EXERCISE DETAILS: Copy each line below in which the word "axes" occurs.

* * *

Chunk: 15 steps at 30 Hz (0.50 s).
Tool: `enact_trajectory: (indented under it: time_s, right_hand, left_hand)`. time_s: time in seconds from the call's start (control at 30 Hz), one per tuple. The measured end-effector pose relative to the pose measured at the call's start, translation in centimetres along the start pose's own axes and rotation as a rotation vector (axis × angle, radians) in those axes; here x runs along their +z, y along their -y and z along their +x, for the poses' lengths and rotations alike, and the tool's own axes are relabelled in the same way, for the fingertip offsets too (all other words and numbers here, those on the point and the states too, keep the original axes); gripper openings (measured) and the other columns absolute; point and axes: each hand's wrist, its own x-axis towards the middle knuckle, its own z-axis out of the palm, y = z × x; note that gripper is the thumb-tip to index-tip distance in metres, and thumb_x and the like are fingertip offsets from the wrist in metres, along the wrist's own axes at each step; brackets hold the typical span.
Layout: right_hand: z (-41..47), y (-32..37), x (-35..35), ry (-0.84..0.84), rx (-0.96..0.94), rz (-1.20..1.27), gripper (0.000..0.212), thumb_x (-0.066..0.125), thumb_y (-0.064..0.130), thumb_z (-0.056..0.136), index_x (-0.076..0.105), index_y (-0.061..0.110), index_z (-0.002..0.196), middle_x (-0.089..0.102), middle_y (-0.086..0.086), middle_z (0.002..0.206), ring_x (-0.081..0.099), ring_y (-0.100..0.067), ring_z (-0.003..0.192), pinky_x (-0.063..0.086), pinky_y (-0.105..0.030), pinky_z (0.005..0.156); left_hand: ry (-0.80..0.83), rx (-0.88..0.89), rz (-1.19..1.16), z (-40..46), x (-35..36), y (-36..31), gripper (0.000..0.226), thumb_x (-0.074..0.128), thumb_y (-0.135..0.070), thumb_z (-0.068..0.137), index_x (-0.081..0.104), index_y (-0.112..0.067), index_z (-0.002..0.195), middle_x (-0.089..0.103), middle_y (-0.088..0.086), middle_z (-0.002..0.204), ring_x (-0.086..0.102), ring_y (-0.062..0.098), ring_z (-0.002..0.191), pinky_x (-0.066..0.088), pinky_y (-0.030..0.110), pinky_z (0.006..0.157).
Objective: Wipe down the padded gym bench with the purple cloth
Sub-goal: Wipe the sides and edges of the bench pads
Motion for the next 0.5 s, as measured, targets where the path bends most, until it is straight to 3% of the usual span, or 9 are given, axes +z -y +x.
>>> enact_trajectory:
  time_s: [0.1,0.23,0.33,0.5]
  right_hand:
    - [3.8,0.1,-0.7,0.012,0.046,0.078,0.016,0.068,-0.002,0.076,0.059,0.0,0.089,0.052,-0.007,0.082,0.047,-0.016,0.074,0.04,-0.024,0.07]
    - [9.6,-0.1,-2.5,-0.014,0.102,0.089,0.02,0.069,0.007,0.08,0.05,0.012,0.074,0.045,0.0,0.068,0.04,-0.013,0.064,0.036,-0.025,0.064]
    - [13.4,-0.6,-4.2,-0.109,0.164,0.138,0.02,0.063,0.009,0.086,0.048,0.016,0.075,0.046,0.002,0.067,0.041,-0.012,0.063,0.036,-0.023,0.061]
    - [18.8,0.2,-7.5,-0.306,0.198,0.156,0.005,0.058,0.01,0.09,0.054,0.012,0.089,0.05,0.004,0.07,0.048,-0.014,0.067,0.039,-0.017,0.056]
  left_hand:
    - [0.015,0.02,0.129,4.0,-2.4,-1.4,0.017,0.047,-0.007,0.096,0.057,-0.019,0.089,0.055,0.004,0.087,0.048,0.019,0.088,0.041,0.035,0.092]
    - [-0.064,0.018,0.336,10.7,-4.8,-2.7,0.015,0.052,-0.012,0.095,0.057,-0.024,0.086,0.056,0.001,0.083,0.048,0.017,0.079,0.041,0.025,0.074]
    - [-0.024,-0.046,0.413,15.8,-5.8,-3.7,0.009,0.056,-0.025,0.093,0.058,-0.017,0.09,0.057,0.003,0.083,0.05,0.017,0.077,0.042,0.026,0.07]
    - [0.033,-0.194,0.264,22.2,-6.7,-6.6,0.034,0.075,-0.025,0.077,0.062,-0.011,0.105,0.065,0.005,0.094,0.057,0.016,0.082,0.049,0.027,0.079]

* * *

OUTPUT FOR THIS TASK:
Tool: `enact_trajectory: (indented under it: time_s, right_hand, left_hand)`. time_s: time in seconds from the call's start (control at 30 Hz), one per tuple. The measured end-effector pose relative to the pose measured at the call's start, translation in centimetres along the start pose's own axes and rotation as a rotation vector (axis × angle, radians) in those axes; here x runs along their +z, y along their -y and z along their +x, for the poses' lengths and rotations alike, and the tool's own axes are relabelled in the same way, for the fingertip offsets too (all other words and numbers here, those on the point and the states too, keep the original axes); gripper openings (measured) and the other columns absolute; point and axes: each hand's wrist, its own x-axis towards the middle knuckle, its own z-axis out of the palm, y = z × x; note that gripper is the thumb-tip to index-tip distance in metres, and thumb_x and the like are fingertip offsets from the wrist in metres, along the wrist's own axes at each step; brackets hold the typical span.
Motion for the next 0.5 s, as measured, targets where the path bends most, until it is straight to 3% of the usual span, or 9 are given, axes +z -y +x.

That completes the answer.